** Problem to work on **
Everything from the line containing "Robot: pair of" through the line containing "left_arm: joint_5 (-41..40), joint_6" in the listing below should be copied exactly, and nothing more.

########################################

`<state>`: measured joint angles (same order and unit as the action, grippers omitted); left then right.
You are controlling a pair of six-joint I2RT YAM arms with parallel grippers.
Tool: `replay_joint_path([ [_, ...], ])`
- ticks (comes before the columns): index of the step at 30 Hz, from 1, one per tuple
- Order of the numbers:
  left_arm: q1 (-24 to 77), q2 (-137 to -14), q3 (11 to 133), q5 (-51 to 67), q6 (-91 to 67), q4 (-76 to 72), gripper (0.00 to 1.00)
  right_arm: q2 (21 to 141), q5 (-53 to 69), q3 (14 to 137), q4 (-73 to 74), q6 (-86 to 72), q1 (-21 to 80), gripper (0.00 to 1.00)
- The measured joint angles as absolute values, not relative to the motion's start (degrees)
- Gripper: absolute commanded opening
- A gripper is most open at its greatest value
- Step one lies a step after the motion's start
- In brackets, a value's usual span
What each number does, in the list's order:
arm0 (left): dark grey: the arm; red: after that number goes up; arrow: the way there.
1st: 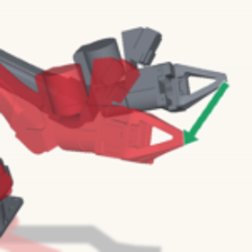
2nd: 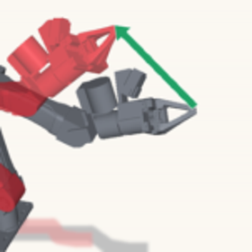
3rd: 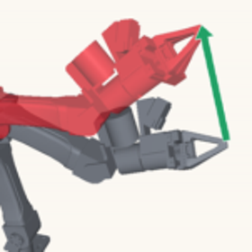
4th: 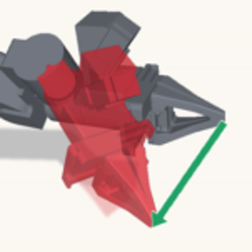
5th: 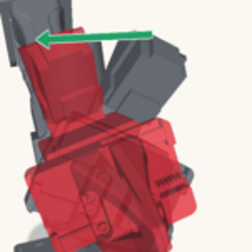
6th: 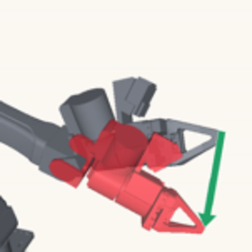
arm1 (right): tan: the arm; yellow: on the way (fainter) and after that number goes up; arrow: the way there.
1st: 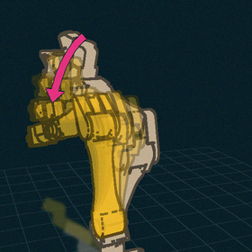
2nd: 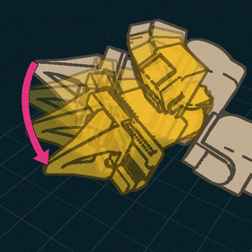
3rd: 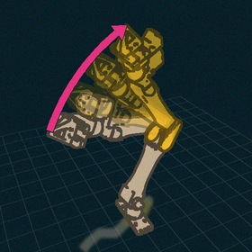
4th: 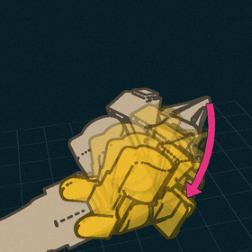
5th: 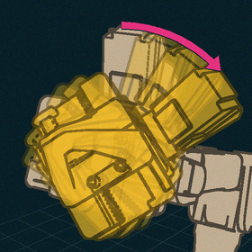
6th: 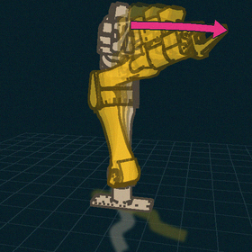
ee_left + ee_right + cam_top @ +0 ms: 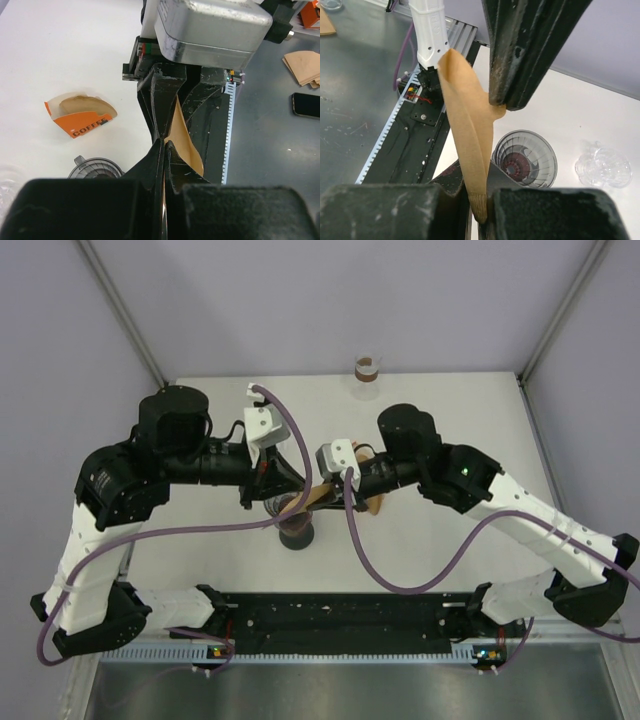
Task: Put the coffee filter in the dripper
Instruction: Adjust the coffee filter.
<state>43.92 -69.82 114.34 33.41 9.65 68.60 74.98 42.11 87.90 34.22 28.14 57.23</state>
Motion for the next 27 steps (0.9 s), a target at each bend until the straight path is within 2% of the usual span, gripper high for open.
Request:
replay_joint_path([
  [6,43.9,-69.8,114.3,33.7,10.5,69.8,0.00,75.2,41.3,88.2,34.2,28.0,57.2,0.00],
  [13,43.9,-69.8,114.3,35.2,10.5,70.1,0.09,75.6,40.2,88.2,34.2,27.8,57.2,0.00],
  [22,43.9,-69.6,114.0,35.7,10.4,70.1,0.10,75.7,39.4,88.3,34.2,27.3,57.2,0.00],
  [27,43.9,-69.6,113.8,35.0,10.4,70.1,0.19,75.7,39.0,88.3,34.2,27.2,57.2,0.00],
])
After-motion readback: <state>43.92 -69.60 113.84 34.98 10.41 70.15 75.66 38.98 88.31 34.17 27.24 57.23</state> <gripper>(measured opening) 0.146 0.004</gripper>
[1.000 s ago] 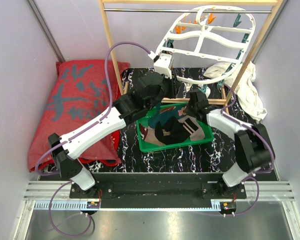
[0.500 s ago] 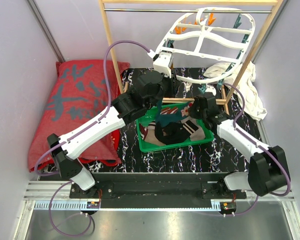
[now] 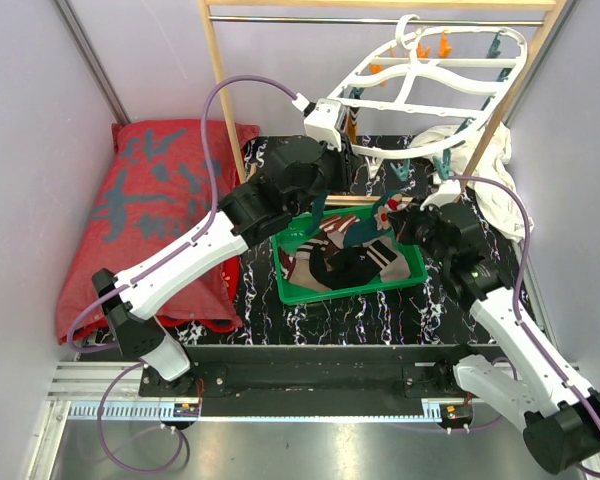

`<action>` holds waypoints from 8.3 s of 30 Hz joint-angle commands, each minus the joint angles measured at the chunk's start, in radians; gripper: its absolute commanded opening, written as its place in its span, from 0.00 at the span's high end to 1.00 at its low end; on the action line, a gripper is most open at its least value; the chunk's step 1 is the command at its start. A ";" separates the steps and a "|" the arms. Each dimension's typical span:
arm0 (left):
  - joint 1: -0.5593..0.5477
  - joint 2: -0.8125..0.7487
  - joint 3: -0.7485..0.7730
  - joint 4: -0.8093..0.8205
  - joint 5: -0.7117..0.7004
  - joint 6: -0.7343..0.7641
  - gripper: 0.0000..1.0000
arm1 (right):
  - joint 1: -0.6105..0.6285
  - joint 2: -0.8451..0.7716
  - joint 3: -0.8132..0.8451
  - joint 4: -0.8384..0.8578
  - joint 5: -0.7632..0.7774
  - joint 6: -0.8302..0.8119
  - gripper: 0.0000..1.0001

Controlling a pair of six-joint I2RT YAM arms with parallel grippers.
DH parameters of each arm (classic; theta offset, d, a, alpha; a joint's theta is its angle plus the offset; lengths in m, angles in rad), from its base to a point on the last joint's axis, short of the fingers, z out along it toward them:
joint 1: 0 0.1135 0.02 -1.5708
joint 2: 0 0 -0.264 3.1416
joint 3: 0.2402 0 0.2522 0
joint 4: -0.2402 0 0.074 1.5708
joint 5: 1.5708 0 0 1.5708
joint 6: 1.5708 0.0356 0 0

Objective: Clip the socks to the hanger
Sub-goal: Adjust the sock in the bin, then pick up the sock from the bin, then clamp the sock onto the hanger.

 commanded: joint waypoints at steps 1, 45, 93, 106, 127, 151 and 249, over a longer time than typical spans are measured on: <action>-0.005 -0.016 0.062 0.024 -0.028 0.020 1.00 | -0.005 -0.042 -0.045 0.002 -0.145 -0.157 1.00; 0.006 -0.008 0.053 0.017 -0.053 -0.009 1.00 | 0.010 0.100 -0.009 -0.128 -0.524 -0.593 0.91; 0.006 -0.028 -0.008 0.069 -0.022 -0.040 1.00 | 0.217 0.285 0.027 -0.087 -0.100 0.239 0.55; 0.006 -0.029 -0.019 0.072 -0.005 -0.041 1.00 | 0.232 0.490 0.030 -0.119 -0.047 0.260 0.52; 0.006 -0.063 -0.027 0.084 -0.018 -0.046 1.00 | 0.235 0.105 -0.081 -0.036 -0.047 -0.017 1.00; 0.006 -0.069 0.044 0.029 0.067 -0.081 1.00 | 0.235 -0.137 -0.045 0.481 -0.075 -0.518 1.00; 0.009 -0.068 -0.013 0.038 0.134 -0.149 1.00 | 0.235 -0.076 0.007 0.660 -0.070 -0.496 0.99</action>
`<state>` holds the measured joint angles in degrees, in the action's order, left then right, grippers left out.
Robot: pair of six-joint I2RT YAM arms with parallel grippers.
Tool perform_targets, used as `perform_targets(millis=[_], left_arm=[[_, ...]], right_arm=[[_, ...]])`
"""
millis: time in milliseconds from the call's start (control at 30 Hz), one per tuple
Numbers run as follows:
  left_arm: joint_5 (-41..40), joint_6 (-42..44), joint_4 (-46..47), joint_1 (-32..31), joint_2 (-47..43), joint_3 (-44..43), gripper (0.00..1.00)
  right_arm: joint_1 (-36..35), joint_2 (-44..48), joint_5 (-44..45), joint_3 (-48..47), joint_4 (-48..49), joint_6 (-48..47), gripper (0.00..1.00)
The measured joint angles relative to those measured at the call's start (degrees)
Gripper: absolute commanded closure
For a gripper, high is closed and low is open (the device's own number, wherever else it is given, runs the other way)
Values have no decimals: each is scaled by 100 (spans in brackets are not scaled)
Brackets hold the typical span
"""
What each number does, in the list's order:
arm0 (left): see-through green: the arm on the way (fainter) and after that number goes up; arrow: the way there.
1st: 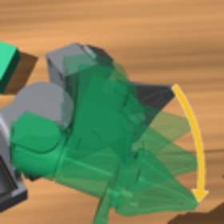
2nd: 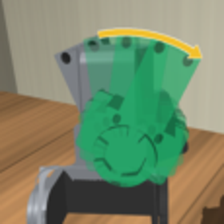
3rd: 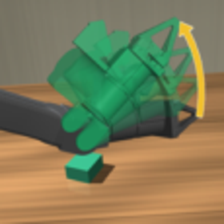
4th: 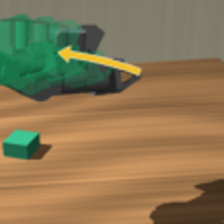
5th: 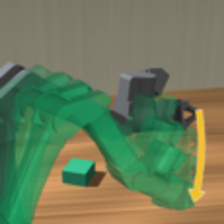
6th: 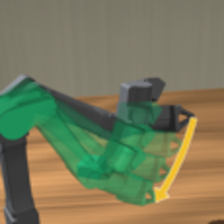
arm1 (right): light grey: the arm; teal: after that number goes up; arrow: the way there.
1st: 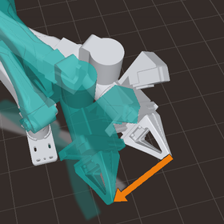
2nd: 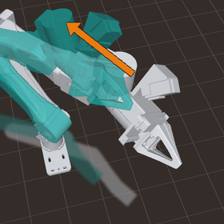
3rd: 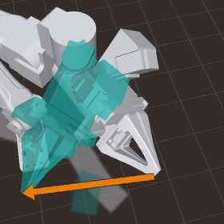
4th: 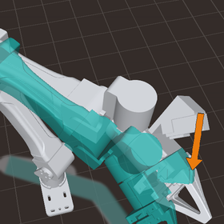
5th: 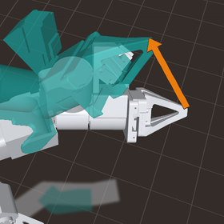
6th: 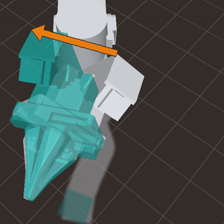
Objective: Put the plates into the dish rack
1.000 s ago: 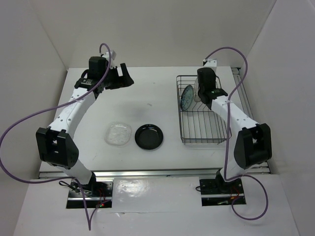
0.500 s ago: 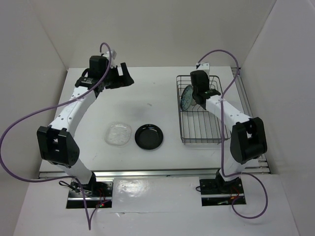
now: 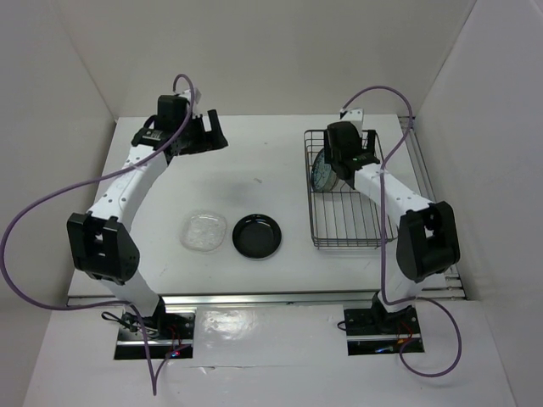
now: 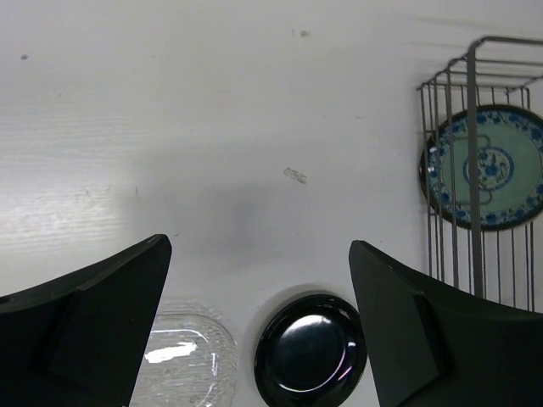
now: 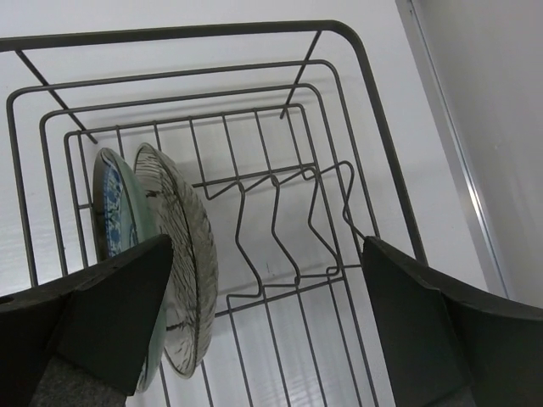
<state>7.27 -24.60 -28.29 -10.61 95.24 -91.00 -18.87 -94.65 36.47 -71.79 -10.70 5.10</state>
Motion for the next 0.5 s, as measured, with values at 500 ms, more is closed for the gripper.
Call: perform_targets(millis=[500], left_arm=[[-1672,-2389,-1233,0,-3014,3827,0]], right_arm=[[-428,2232,-979,-17,-190,444,0]])
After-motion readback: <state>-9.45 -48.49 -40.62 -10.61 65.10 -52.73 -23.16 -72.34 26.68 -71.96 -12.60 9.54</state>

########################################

** Exercise answer **
Robot: pair of six-joint I2RT YAM arms with parallel grippers.
Tool perform_targets, used as `perform_targets(millis=[_], left_arm=[[_, ...]], right_arm=[[_, ...]])`
"""
millis: time in milliseconds from the call's start (control at 30 Hz), one per tuple
Numbers run as follows:
  left_arm: joint_5 (-41..40), joint_6 (-42..44), joint_4 (-46..47), joint_1 (-32..31), joint_2 (-47..43), joint_3 (-44..43), gripper (0.00..1.00)

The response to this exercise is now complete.